### [Your assignment]
Repeat each record below exactly, dropping the pictures.

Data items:

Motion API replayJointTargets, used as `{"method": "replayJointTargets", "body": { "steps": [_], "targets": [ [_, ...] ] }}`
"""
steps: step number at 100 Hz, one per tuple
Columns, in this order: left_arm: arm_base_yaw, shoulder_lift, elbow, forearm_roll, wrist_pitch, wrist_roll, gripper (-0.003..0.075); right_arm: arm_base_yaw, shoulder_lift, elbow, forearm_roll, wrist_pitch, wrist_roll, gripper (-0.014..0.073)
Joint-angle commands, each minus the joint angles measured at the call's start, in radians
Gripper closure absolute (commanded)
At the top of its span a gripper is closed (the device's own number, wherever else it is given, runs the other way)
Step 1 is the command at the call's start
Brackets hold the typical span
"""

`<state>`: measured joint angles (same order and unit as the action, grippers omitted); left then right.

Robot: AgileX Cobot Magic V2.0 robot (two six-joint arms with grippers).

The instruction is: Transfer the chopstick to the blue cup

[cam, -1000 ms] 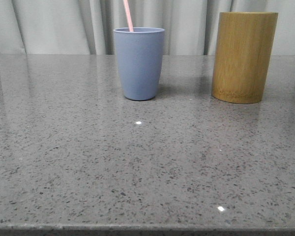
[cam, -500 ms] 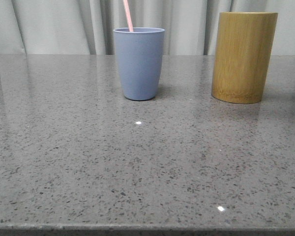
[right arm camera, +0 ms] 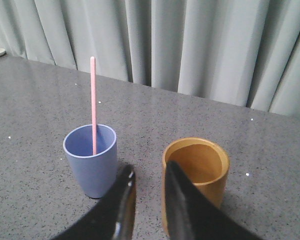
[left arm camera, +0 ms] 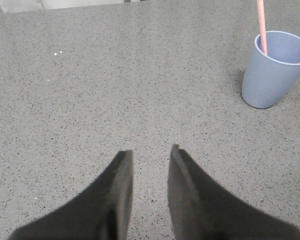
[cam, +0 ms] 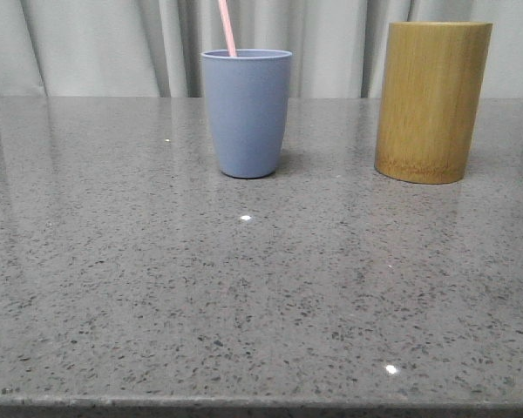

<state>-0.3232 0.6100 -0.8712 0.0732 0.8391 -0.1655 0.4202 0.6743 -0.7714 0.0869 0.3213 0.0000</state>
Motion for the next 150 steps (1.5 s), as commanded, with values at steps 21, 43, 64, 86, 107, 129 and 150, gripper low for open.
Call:
{"method": "replayJointTargets", "body": {
  "steps": [21,43,64,86,107,129,150],
  "targets": [
    [0.001,-0.007,-0.004,0.000,-0.104,-0.005,0.0739,-0.005,-0.162,0.061,-0.009,-0.010,-0.012,0.0654],
    [0.001,-0.116,0.117,-0.003,-0.186,-0.005,0.0739,-0.005,-0.284,0.155,-0.009,-0.010,-0.012,0.0654],
    [0.001,-0.281,0.252,-0.003,-0.230,-0.005,0.0739,-0.005,-0.413,0.268,-0.009,-0.039,-0.012,0.0654],
    [0.001,-0.454,0.362,-0.003,-0.232,-0.005,0.0739,-0.005,-0.541,0.365,-0.009,-0.061,-0.012,0.0654],
    [0.001,-0.524,0.401,-0.003,-0.232,-0.005,0.0739,-0.005,-0.587,0.374,-0.010,-0.055,-0.012,0.0654],
    [0.001,-0.524,0.401,-0.015,-0.230,-0.005,0.0739,-0.005,-0.587,0.374,-0.010,-0.054,-0.012,0.0654],
    [0.001,-0.524,0.401,-0.015,-0.230,-0.005,0.0739,-0.005,-0.587,0.374,-0.010,-0.054,-0.012,0.0654]
  ]
}}
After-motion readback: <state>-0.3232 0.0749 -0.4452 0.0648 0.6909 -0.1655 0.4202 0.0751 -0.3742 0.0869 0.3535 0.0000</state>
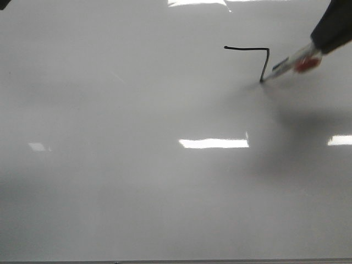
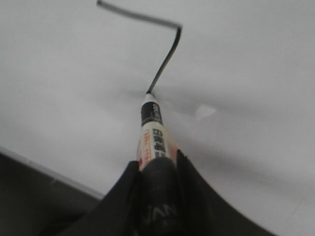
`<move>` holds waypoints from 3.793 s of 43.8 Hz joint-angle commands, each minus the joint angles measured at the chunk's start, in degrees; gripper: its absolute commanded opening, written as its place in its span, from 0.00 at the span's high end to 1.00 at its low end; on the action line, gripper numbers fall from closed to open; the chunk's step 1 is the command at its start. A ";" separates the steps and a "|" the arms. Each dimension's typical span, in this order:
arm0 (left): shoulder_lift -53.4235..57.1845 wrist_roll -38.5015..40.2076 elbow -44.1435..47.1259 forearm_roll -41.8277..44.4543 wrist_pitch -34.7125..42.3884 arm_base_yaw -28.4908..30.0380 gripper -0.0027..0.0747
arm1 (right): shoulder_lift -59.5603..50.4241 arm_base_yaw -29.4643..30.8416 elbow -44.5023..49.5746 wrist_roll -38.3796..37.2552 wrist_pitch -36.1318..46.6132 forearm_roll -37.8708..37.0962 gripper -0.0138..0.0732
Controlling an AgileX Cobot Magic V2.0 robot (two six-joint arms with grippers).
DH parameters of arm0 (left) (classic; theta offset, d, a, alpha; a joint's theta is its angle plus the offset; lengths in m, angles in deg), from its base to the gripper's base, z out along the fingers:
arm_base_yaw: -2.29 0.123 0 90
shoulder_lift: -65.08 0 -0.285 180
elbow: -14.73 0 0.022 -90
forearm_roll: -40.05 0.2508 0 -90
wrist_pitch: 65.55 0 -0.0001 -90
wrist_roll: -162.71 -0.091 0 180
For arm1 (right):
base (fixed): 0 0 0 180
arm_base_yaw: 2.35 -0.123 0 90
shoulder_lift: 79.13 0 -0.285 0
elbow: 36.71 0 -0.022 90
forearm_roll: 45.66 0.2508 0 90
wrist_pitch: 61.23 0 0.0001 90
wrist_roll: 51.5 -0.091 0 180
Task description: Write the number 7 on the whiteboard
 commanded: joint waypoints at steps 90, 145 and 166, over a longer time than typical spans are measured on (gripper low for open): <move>-20.16 -10.56 -8.35 1.68 8.45 -29.52 0.89 | -21.16 -21.09 -0.39 17.94 -17.87 3.80 0.18; -25.93 42.52 -3.76 29.45 24.46 24.57 0.88 | -29.38 -8.93 -1.11 -4.36 -23.62 -12.90 0.17; -28.65 42.52 -4.85 29.45 23.38 24.57 0.44 | -29.38 -8.93 -1.11 -4.36 -23.27 -12.90 0.17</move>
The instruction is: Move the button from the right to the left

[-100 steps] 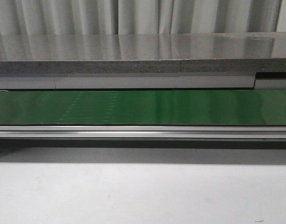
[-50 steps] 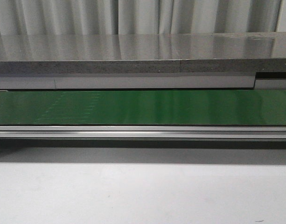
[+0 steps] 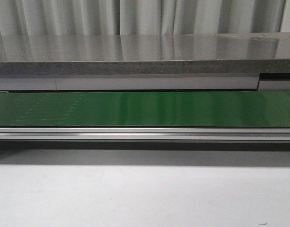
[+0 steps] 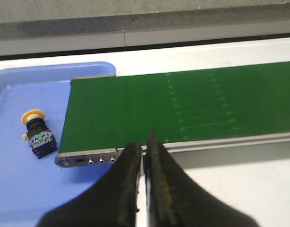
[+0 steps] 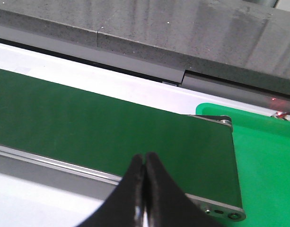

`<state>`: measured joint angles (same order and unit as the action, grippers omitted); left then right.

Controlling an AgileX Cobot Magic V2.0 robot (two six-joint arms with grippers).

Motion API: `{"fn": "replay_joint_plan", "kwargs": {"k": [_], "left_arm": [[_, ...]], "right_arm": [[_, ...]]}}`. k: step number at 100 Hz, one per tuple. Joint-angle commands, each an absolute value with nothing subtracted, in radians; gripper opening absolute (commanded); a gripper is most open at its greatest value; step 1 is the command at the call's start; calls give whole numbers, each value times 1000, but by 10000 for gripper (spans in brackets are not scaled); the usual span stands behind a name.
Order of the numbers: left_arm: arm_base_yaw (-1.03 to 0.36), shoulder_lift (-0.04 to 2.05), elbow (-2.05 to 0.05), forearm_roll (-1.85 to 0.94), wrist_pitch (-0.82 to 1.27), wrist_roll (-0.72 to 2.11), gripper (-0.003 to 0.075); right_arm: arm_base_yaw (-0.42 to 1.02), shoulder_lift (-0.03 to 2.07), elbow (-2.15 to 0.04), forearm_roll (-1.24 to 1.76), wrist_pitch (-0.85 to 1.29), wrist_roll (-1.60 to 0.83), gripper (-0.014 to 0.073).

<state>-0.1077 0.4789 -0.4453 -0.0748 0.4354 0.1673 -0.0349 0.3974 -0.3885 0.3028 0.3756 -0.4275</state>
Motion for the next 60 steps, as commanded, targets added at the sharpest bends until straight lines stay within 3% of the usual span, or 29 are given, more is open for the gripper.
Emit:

### [Task response]
Motion API replayJointTargets, used as `{"method": "replayJointTargets", "body": { "steps": [_], "targets": [ [_, ...] ] }}`
"""
steps: step number at 100 Hz, one per tuple
Columns, in this order: left_arm: arm_base_yaw, shoulder_lift, elbow, forearm_roll, wrist_pitch, wrist_roll, gripper (-0.003..0.075); right_arm: arm_base_yaw, shoulder_lift, elbow, forearm_roll, wrist_pitch, wrist_roll, gripper (-0.014..0.073)
Joint-angle commands, each minus the joint angles measured at the call's start, in radians
Gripper closure absolute (commanded)
At the top of its span a gripper is closed (the device's own number, wherever else it is given, runs the other way)
Step 1 is the command at the call's start
Brackets hold the typical span
"""

`<state>`: measured joint angles (same order and unit as the action, grippers omitted); left then right.

Robot: AgileX Cobot Magic V2.0 robot (two six-joint arms with grippers).

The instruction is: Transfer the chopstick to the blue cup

[cam, -1000 ms] 
[cam, -500 ms] 
[right arm camera, +0 ms] 
[left arm camera, +0 ms] 
[cam, +0 ms] 

<state>-0.3232 0.6100 -0.8712 0.0732 0.8391 -0.1655 0.4202 0.6743 -0.7714 0.0869 0.3213 0.0000</state>
Motion for the next 150 steps (1.5 s), as commanded, with values at steps 21, 43, 64, 86, 107, 129 and 150, gripper low for open.
Call:
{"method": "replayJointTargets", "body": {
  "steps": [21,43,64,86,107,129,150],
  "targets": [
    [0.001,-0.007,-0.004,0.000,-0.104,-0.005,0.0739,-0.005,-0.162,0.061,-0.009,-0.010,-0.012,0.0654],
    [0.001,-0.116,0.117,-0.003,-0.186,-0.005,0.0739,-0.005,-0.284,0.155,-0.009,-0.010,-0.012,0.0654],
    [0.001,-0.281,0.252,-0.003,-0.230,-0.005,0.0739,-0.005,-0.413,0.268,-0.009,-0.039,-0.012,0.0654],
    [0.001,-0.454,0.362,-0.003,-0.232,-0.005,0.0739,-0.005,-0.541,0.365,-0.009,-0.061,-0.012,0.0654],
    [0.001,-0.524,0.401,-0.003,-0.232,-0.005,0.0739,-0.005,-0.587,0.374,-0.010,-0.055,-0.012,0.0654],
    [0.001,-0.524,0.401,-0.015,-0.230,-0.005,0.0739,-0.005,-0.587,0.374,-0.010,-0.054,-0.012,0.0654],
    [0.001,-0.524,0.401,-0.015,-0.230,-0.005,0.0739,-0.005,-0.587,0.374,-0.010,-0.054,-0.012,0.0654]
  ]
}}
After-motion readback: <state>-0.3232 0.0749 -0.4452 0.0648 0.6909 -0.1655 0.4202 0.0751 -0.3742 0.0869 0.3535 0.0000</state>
`<move>` holds waypoints from 3.793 s of 43.8 Hz joint-angle commands, each minus the joint angles measured at the chunk's start, in degrees; gripper: its absolute commanded opening, written as its place in its span, from 0.00 at the span's high end to 1.00 at its low end; on the action line, gripper numbers fall from closed to open; the chunk's step 1 is the command at its start. A ";" separates the steps and a "|" the arms. Each dimension's typical span, in this order:
arm0 (left): shoulder_lift -53.4235..57.1845 wrist_roll -38.5015..40.2076 elbow -44.1435..47.1259 forearm_roll -41.8277..44.4543 wrist_pitch -34.7125..42.3884 arm_base_yaw -28.4908..30.0380 gripper -0.0027..0.0747
arm1 (right): shoulder_lift -59.5603..50.4241 arm_base_yaw -29.4643..30.8416 elbow -44.5023..49.5746 wrist_roll -38.3796..37.2552 wrist_pitch -36.1318..46.6132 forearm_roll -37.8708..37.0962 gripper -0.0138..0.0732
Controlling an AgileX Cobot Magic V2.0 robot (two six-joint arms with grippers).
DH parameters of arm0 (left) (classic; theta offset, d, a, alpha; a joint's theta is its angle plus the offset; lengths in m, angles in deg), from its base to the gripper's base, z out along the fingers:
arm_base_yaw: -2.29 0.123 0 90
shoulder_lift: -65.08 0 -0.285 180
elbow: -14.73 0 0.022 -90
forearm_roll: -40.05 0.2508 0 -90
wrist_pitch: 65.55 0 -0.0001 -90
wrist_roll: -162.71 -0.091 0 180
For arm1 (right):
base (fixed): 0 0 0 180
arm_base_yaw: 2.35 -0.123 0 90
shoulder_lift: 79.13 0 -0.285 0
elbow: 36.71 0 -0.022 90
forearm_roll: 45.66 0.2508 0 90
wrist_pitch: 61.23 0 0.0001 90
wrist_roll: 51.5 -0.091 0 180
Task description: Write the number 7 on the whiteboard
 commanded: joint waypoints at steps 90, 145 and 166, over a longer time than typical spans are measured on (gripper low for open): <move>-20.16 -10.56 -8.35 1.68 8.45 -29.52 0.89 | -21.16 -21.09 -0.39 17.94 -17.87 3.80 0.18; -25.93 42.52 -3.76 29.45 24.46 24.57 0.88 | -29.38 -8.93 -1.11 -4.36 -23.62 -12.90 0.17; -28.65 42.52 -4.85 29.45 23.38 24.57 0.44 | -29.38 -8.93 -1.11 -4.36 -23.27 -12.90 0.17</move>
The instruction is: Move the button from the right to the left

[-100 steps] 
[-50 steps] 
[+0 steps] 
[+0 steps] 
[+0 steps] 

`<state>`: measured joint angles (same order and unit as the action, grippers omitted); left then right.

Controlling an AgileX Cobot Magic V2.0 robot (two six-joint arms with grippers).

Motion API: `{"fn": "replay_joint_plan", "kwargs": {"k": [_], "left_arm": [[_, ...]], "right_arm": [[_, ...]]}}`. k: step number at 100 Hz, one per tuple. Joint-angle commands, each an absolute value with nothing subtracted, in radians; gripper opening absolute (commanded); a gripper is most open at its greatest value; step 1 is the command at the call's start; calls give whole numbers, each value times 1000, but by 10000 for gripper (spans in brackets are not scaled); the usual span stands behind a name.
Order of the numbers: left_arm: arm_base_yaw (-1.03 to 0.36), shoulder_lift (-0.04 to 2.05), elbow (-2.05 to 0.05), forearm_roll (-1.85 to 0.94), wrist_pitch (-0.82 to 1.27), wrist_roll (-0.72 to 2.11), gripper (-0.003 to 0.075); right_arm: arm_base_yaw (-0.42 to 1.02), shoulder_lift (-0.03 to 2.07), elbow (-2.15 to 0.04), forearm_roll (-1.24 to 1.76), wrist_pitch (-0.85 to 1.29), wrist_roll (-1.60 to 0.83), gripper (-0.014 to 0.073).

<state>-0.1077 0.4789 -0.4453 -0.0748 0.4354 0.1673 -0.0349 0.3974 -0.3885 0.3028 0.3756 -0.4275</state>
Motion for the next 60 steps, as commanded, targets added at the sharpest bends until straight lines stay within 3% of the usual span, or 29 are given, more is open for the gripper.
Emit:

There's nothing left to add to the output.